A further demonstration of art’s fluid permeability may be found in the way the famously solitary 19th-century American poet, Emily Dickinson, made use of key correspondents as collaborators—most notably Susan Huntingdon Gilbert Dickinson, herself a writer, to whom she sent more than 250 poems by letter even though the women lived only a few hundred metres from each other. The words shared by these women galvanised their literary output and their lives, and Dickinson’s correspondence with Susan Dickinson has been collected in the volume Open Me Carefully. In a famous letter, Emily Dickinson writes:
Dear Sue –
With the
Exception of
Shakespeare, you
have told me of
more knowledge
than any one living –
To say that sincerely
is strange praise – (1998: 238)
In another letter, Dickinson writes that ‘To be Susan is Imagination’ (1998: 242); and many of her letters to Susan Dickinson largely consist of, or include, poems that she sent Sue to admire, or advise on—or because such poem-letters were presumably Dickinson’s preferred way of speaking intimately to Sue. Overall, it may be observed of this correspondence that many letters that were not poems were to a considerable extent ‘poetic’, and that many poems that are clearly literary works were, on another level, written as a form of correspondence. It is not simply that Susan and Emily Dickinson influenced one another; rather, they lived imaginatively in each other’s linguistic tropes and emotional currents. Susan received the Dickinson name by marrying Emily Dickinson’s brother, Austin, but the far more potent relationship, at least in literary terms, was between the women writers in this family.
It is also worth mentioning the copious research conducted to demonstrate that William Shakespeare did not write his plays and poems. This has conclusively demonstrated that on the basis of textual evidence—that is, on finding ‘like’, closely parallel, or similarly-phrased poetic lines—significant parts of Shakespeare may well have been ‘written’ by numerous Elizabethan poets of note. While it is theoretically possible, if highly unlikely, that either of the main ‘authorship’ candidates—Christopher Marlowe or Edward de Vere—wrote Shakespeare’s works, even devotees of the Shakespeare authorship debate do not usually attempt to assert that both were simultaneously the ‘real’ Bard. Yet both wrote in phrases that frequently sound like those Shakespeare used, and the web alone provides so many examples that one sometimes wonders whether Elizabethan poets, at the height of the great period of renaissance in English, at various times did little more than pinch each other’s best lines and poetic ideas. Here, for example, is Joseph Sobran on just a few of the verbal parallels between Shakespeare and Edward de Vere:
[Edward de Vere] and Shakespeare have many pet images in common: fertility and harvest, the lazy drone that robs the laboring bees of their honey, the sad scene that moves pity even in rocks, weeping lovers (whose tears, however, may be ‘feigned’) … the lark as herald of morning, the morning sun melting the dew, the game of tennis (with rackets, courts, and chases), pale and rosy cheeks, salve for sores, worms feeding on the dead, eyes ‘feeding’ on beauty, desire borne by wings, echoing caves, women as haggard hawks … (1996: n.pag.)
Interesting as this might be to students of the Elizabethan zeitgeist, the parallel passages between Christopher Marlowe’s and Shakespeare’s works are even more striking—in fact, the authors fairly often use the same expressions.
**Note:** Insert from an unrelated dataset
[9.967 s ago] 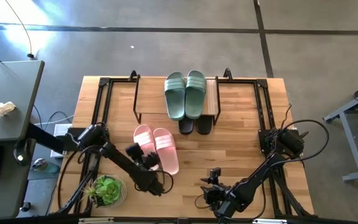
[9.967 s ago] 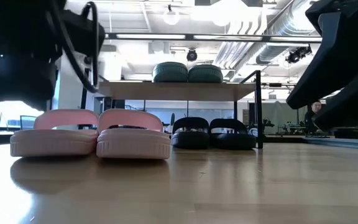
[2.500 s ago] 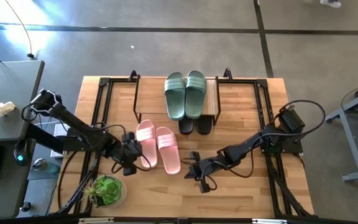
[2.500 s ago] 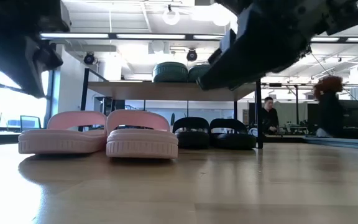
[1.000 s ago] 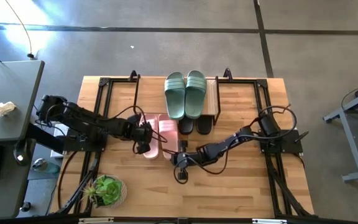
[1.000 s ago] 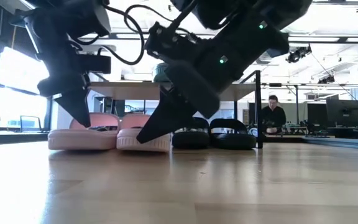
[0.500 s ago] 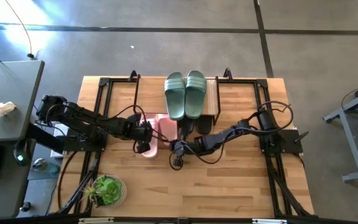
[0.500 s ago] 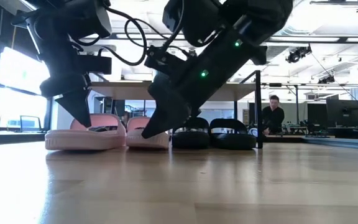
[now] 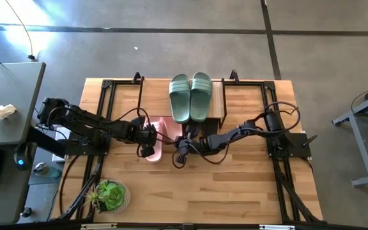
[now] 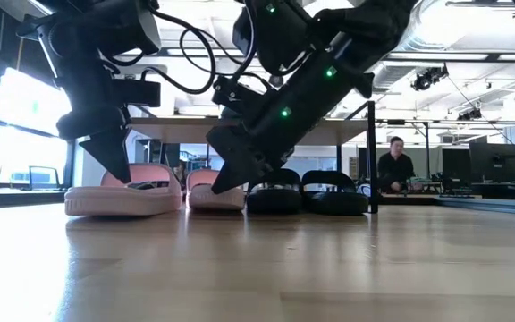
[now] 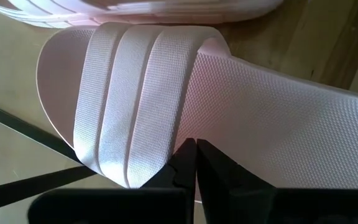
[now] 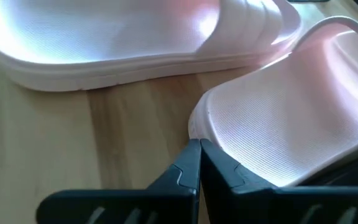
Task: Pick and place slides into the shelf
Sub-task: Put the pink slippers under the shelf
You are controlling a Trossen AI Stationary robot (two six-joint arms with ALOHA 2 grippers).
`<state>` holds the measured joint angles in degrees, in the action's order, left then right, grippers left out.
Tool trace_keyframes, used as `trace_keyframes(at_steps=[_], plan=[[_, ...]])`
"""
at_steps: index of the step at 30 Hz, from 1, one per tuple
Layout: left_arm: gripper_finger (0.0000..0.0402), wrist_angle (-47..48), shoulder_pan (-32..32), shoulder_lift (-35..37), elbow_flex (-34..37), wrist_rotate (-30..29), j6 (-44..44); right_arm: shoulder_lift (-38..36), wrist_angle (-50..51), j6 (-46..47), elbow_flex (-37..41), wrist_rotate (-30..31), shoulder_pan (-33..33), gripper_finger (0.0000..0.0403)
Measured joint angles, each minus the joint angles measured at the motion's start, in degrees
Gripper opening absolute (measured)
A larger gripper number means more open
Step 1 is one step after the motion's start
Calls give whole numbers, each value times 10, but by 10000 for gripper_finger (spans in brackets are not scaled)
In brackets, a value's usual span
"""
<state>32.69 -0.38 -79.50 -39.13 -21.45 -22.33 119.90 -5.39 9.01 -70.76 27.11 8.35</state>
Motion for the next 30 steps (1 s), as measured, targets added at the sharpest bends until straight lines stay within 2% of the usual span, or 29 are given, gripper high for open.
trace_keyframes(at_steps=[10,18,21,27,28,30], plan=[[3,0,0,0,0,0,-4,0,0,11,0,4,-5,0],[3,2,0,0,0,13,-1,-10,-5,-16,0,-5,21,0],[3,2,0,0,0,31,7,-18,-24,-52,0,-59,33,0],[3,1,0,0,0,63,11,-21,-133,-95,0,-312,43,0],[3,3,0,2,0,69,11,-19,-153,-98,0,-325,45,0],[3,5,0,8,-1,77,3,-17,-149,-123,-1,-308,53,0]])
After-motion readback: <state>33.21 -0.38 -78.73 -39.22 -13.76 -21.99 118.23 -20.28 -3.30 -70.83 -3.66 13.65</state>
Cynthia Morgan, drawing on the work of other scholars, begins a long list with ‘a few of the parallelisms to Marlowe’s Massacre at Paris, Edward II, and Tamburlaine that Tucker Brooke discovered within The Contention (King Henry VI Part 2) and The True Tragedy (King Henry VI Part 3)’:
Oh fatall was this marriage to us all (Massacre) Ah Lords, fatall is this marriage . . . (Contention)
For this I wake, when others think I sleepe (Massacre) Watch thous, and wake when others be asleepe (Contention)
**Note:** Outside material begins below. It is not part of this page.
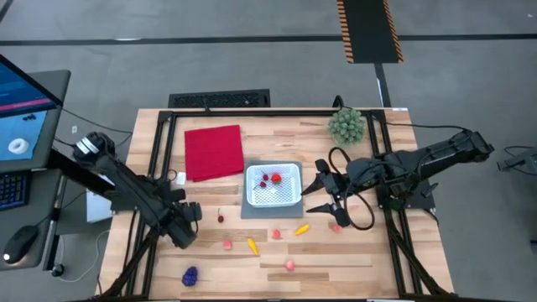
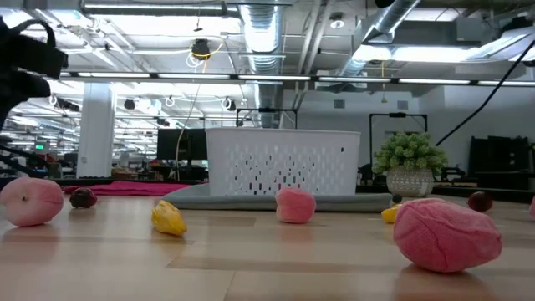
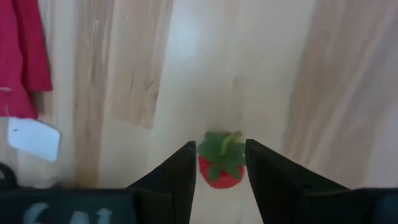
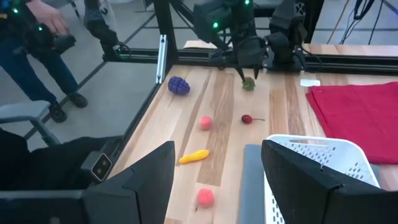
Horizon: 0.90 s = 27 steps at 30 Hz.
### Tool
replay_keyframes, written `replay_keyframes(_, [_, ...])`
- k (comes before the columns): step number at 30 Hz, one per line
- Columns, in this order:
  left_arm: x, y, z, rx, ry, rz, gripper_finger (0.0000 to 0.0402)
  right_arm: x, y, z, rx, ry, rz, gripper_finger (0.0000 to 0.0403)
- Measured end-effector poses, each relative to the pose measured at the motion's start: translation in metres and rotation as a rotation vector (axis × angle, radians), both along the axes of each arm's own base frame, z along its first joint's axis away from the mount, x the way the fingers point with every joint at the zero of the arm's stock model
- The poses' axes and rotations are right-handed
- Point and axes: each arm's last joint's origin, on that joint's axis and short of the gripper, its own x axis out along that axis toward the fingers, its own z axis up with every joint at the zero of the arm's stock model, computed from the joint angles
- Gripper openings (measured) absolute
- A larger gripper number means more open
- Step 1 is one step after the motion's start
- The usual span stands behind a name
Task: Pick and placing Produce into tupperware
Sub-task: Put the strawberry into the white basket
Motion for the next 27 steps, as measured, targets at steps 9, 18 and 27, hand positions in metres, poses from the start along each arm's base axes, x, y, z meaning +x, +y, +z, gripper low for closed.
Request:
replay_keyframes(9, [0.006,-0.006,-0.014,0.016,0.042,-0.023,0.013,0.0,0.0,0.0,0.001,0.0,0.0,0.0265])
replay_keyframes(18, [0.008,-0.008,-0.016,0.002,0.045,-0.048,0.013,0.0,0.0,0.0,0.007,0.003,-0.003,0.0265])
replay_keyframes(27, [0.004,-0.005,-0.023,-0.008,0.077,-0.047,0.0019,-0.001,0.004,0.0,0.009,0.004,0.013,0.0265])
As though your highness were a schoole boy still, And must be awde and gouernd like a child. (Edward II) But still must be protected like a childe, And gourned by that ambitious Duke. (Contention)
This is only a tiny sample of many ‘parallel’ passages, and it demonstrates that even the most original and ‘individual’ writers are frequently in silent collaboration with other writers.
While contemporary writers may not be consciously taking lines and phrases from their peers with the rather carefree abandon of the Elizabethans—after all, we have copyright laws and plagiarism sleuths to take account of—even the multivalency of modern English tends to produce poets who, in valuing their originality, cannot always help sounding like one other—or like the well educated person next door. Paul Hetherington conducted a Google search on the first three lines of a poem that a friend sent him in an email on 30 August 2013, the day the Irish poet Seamus Heaney died. The poem is ‘Republic of Conscience’—and its first lines are:
When I landed in the republic of conscience
it was so noiseless when the engines stopped
I could hear a curlew high above the runway. (1998: 300)
This is subtle and telling writing. Hetherington isolated the six key phrases from these lines and typed into the search box the command ‘find the phrase’ and added, in six separate searches, each individual phrase in inverted commas.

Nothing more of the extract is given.